Featuring a nattily attired Reiner photographed in a three-quarter profile, sporting a bow-tie and breast-pocket kerchief, a cigarette dangling stylishly between his fat thumb and fore-fingers, a garden of glorious green and colorful flowers behind, this CSO “Zarathustra” captures not only the sonic equivalent of the thrill of sunrise, but the ascendancy of the Chicago Symphony and America itself in a rapidly evolving postwar culture. Far from delivering only bone-rattling sensations, the mid-20th-century recording is an exquisitely beautiful musical journey, a cultural touchstone.

andres-orozco-estrada-martin-sigmund

And so it must be with a certain prideful reluctance that the musicians of the Chicago Symphony face each new generation of conductors eager to take their own shot with the CSO at this work central to the canon. I caught up with the second night in a three-concert run featuring the debut of 38-year-old Colombian conductor Andrés Orozco-Estrada, who did not score a clear success with “Zarathustra.”

Strauss’ musical transmogrification of Nietzsche’s epic prose-poem was the anchoring work on the concert’s second half, preceded by Ives’ six-minute mystery, “The Unanswered Question,” which comes and goes in a whisper. Orozco-Estrada paired them so that the Ives flowed directly into the Strauss, as if “Zarathustra” might in fact be some kind of an answer to the existential ripple in eternity that is suggested by Ives’ music.

My reaction was that using three trumpets in remote acoustical hideaways for the Ives was a nifty idea. Give Orozco-Estrada credit for that. His other idea – to flow Ives and Strauss together – might win him an A for clever thinking in a graduate essay, and it’s indeed fun to think of rolling the argument around in a late night conversation. But the effect in concert was to rob the Strauss of its own miraculous impact – that sense of something emerging from absolutely nothing in those first few seconds. Instead, we got “Previously, on ’24.'”

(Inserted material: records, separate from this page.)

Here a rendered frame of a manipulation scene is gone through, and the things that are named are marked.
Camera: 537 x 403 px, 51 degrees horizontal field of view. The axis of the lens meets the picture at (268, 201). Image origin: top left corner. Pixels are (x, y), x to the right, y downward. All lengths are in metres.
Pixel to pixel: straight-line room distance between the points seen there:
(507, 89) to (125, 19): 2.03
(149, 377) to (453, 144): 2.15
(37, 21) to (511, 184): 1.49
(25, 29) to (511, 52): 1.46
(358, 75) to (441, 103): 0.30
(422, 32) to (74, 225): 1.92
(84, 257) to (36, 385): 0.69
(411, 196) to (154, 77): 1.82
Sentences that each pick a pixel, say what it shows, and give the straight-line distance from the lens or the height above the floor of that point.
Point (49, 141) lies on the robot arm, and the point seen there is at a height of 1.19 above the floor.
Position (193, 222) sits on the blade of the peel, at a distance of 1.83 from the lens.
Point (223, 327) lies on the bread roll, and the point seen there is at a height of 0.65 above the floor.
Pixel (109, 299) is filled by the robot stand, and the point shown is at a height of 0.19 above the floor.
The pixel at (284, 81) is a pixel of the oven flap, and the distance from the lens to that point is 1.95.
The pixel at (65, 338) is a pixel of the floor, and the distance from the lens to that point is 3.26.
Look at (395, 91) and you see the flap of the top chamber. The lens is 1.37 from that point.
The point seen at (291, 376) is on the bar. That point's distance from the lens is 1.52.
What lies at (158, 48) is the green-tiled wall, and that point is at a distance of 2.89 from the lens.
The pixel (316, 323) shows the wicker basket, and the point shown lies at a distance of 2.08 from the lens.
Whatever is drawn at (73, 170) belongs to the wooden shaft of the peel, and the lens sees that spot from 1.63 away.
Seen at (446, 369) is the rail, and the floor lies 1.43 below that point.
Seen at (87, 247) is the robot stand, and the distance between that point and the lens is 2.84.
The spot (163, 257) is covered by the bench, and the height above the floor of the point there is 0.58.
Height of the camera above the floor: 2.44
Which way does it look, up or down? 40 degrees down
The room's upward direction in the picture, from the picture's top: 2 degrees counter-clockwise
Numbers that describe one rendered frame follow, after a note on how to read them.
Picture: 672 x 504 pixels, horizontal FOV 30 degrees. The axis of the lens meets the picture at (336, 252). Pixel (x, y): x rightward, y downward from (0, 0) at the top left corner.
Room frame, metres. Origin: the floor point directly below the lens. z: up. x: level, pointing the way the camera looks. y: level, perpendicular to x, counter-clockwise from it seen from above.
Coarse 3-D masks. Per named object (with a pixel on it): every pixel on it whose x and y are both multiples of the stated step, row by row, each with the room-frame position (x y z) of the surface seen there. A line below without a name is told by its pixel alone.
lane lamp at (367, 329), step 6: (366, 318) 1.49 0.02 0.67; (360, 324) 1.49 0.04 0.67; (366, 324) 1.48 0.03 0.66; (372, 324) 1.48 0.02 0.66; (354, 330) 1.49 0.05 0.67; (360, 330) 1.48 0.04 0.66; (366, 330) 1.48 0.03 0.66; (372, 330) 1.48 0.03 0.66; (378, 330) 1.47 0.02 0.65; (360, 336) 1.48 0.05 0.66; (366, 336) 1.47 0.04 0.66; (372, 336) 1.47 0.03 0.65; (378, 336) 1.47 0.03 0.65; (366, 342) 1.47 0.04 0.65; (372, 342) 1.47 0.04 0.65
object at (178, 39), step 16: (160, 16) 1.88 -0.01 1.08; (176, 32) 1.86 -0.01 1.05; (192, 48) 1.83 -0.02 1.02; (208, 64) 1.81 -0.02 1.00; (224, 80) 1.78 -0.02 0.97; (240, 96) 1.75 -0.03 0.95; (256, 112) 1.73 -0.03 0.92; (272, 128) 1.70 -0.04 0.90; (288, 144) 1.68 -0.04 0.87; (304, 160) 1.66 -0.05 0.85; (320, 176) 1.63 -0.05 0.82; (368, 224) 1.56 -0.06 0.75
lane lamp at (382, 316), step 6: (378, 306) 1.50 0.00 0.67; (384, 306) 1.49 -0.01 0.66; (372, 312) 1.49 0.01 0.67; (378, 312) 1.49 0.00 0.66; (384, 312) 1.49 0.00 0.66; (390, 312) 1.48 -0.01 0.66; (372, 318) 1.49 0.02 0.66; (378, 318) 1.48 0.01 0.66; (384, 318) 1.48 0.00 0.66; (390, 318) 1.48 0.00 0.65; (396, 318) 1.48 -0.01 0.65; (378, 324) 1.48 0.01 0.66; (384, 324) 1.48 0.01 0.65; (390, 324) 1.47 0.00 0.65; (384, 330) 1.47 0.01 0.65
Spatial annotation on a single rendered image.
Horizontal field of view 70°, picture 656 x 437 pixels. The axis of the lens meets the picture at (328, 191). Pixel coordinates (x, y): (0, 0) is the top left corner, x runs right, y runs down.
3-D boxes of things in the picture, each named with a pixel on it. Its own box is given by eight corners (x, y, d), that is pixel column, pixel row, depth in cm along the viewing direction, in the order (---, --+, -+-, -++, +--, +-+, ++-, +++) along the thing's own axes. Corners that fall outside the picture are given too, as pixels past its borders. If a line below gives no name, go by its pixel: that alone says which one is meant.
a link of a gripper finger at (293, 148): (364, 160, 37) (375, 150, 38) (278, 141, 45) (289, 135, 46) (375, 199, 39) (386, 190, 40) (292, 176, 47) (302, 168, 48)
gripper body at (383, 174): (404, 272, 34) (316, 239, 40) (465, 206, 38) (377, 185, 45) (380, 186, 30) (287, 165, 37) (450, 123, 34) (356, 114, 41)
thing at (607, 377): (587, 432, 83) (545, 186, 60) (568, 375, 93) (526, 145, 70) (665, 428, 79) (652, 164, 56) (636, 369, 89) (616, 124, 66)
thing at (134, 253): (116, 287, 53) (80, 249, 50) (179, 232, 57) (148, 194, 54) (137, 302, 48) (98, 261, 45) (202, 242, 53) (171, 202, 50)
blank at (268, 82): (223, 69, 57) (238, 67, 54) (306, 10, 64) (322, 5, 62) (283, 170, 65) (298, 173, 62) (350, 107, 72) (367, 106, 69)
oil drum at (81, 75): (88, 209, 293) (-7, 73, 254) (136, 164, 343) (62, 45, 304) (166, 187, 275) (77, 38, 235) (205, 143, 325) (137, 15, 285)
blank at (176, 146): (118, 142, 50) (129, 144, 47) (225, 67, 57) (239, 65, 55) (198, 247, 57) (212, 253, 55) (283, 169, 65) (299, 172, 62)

Highly energetic on the podium, Orozco-Estrada put a lot of bounce and body language into every single beat. Each orchestra is different, but the result in the case of Chicago Symphony musicians was not so much to pump up the energy as to diminish the expressive range. There was simply too much beat-heavy, over-the-top loudness and not enough of a complex picture incorporating linear direction and dramatic detail. Perhaps Orozco-Estrada sensed something lacking, too, and tried to compensate by revving things up even more. But the interaction seemed awkward, as with acquaintances not yet friends.

Kodály’s “Dances of Galánta,” with which the concert began, was the most successful effort of the evening. In fact, it was a fairly auspicious beginning for the conductor, characterized by a certain urbane elegance. But then came another debut, that of 35-year-old Latvian violinist Baiba Skride, in the Sibelius Violin Concerto, an interaction that also seemed awkward and perplexing.

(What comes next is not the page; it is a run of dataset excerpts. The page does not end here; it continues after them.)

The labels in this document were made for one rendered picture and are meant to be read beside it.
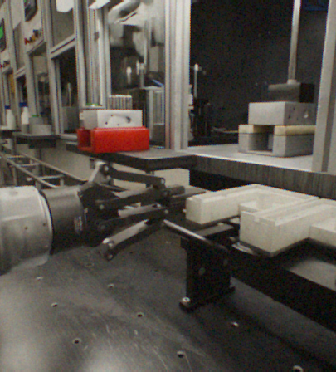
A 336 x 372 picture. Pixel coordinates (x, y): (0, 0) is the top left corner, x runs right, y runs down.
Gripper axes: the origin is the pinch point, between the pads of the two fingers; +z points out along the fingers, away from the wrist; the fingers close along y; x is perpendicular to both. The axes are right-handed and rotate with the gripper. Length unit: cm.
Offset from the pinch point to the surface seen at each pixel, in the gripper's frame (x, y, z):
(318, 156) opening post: -9.3, 5.5, 20.4
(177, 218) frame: 49, -24, 37
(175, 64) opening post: 28.8, 24.5, 20.7
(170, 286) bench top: 7.4, -19.8, 3.3
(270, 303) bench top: -7.2, -19.8, 14.2
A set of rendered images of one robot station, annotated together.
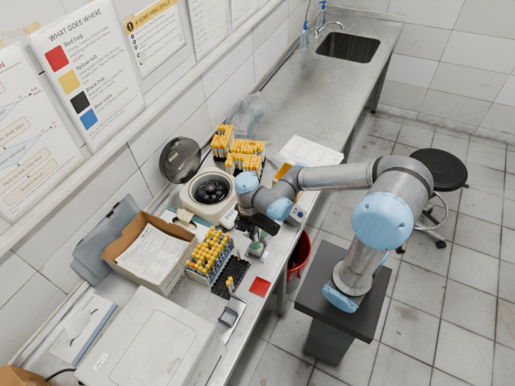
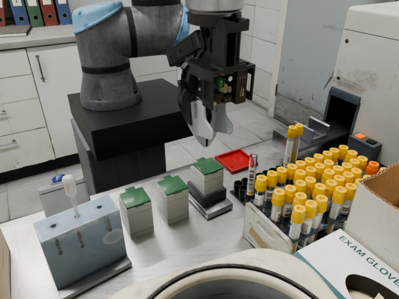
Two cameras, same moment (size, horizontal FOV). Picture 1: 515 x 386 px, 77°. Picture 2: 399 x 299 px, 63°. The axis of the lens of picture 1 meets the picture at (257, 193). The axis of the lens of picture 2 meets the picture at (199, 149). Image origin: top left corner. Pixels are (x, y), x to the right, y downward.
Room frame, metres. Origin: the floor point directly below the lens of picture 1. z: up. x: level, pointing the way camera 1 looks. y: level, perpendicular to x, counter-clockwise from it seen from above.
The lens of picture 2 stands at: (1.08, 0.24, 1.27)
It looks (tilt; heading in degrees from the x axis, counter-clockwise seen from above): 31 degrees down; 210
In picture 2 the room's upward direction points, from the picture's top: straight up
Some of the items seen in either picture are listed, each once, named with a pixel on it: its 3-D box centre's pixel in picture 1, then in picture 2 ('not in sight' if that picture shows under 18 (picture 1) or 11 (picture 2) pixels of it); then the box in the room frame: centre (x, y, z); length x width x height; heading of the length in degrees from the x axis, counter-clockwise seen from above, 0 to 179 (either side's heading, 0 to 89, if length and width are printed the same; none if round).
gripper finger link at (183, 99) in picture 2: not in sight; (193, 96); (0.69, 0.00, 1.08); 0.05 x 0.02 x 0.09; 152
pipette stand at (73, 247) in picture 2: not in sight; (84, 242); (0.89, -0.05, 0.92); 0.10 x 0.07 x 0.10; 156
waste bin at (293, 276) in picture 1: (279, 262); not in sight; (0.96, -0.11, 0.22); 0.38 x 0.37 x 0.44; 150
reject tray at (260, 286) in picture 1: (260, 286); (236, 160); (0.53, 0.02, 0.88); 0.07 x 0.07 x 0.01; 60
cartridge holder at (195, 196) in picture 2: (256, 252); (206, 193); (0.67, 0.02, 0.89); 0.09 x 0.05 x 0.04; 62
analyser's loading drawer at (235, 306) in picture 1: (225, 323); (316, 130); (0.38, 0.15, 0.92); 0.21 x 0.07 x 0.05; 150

I heard this same violinist perform the equally demanding Bartok Second Violin Concerto last February with the New York Philharmonic conducted by Christoph Eschenbach, and it was a resounding success. Skride has plenty of muscle, but she is also given to daring attempts at dramatic inflection via silky, gossamer – even icy – effects at the extreme soft end of the palette, and these passages did not come off successfully in the Sibelius I heard in Chicago.

A matter of balance, perhaps. She was best in the dark, throaty Adagio. But the big and fast stuff didn’t really seem to work consistently for her, either, and the orchestra was at times overpowering. One could chalk this night up to a mismatch of temperaments all around, but that’s probably too easy. More likely, we were witnessing the necessary tempering that hard experience brings to all performers.